Therefore, these genes raise a paradox. They were acquired by chance, and yet, they are necessary for a fundamental function in some mammals—the development of the placenta. We also propose that these genes were pivotal in the emergence of placental animals, which implies that syncytins should be found in all such mammals. We offer support for this hypothesis by identifying syncytin genes in animals not previously shown to possess them and belonging to the Laurasiatheria superorder, namely cats and dogs.
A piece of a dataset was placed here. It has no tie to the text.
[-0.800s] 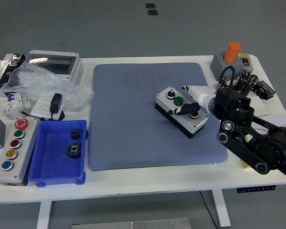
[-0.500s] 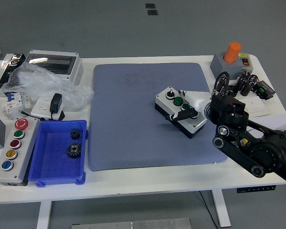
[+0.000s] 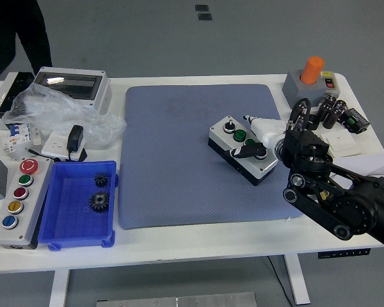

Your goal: Pick up the button,place it on the desk,press the button,press the button

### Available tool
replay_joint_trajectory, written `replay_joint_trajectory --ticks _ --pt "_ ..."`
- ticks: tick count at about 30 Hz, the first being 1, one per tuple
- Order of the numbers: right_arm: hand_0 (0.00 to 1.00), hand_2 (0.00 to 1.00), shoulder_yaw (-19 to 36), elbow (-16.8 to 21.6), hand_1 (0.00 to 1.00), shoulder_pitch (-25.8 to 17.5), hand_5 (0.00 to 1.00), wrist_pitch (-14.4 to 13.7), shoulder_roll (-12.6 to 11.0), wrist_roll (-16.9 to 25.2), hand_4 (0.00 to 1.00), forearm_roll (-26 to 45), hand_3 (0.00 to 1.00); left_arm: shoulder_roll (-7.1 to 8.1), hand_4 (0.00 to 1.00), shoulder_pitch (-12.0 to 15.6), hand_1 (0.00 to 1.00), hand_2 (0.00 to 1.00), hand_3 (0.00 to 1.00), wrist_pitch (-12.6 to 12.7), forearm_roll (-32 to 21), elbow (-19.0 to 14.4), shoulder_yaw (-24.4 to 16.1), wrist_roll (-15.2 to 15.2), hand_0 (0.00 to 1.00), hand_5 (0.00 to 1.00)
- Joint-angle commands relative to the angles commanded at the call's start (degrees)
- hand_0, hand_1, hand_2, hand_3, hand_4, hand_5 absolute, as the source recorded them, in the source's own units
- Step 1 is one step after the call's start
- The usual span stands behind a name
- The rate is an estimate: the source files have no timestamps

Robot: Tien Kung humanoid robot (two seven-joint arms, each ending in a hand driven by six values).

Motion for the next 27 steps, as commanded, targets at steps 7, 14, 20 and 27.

In the present study, we have searched for syncytin genes within a major clade of the Laurasiatheria superorder, namely the Carnivora. Evolutionarily, the Laurasiatheria diverged from the Euarchontoglires, mammals in which syncytins have previously been found, about 100 Mya in the Cretaceous Era. The genomes of two Carnivora representative species—the dog and the cat—have been entirely sequenced, aiding these investigations. Moreover, placentation can be extensively studied in these two species thanks to the availability of appropriate biological tissues. We searched for candidate syncytin genes in their genomes using in silico computer analyses based on some specific signatures contained in all env genes. In this analysis, we identified 11 putative retroviral env genes within the dog and cat genomes. One of these genes, syncytin-Car1, in each species was shown to operate specifically in the placenta, which was assayed using quantitative RT-PCR, a method for amplifying the levels of genetic material so that they may be measured.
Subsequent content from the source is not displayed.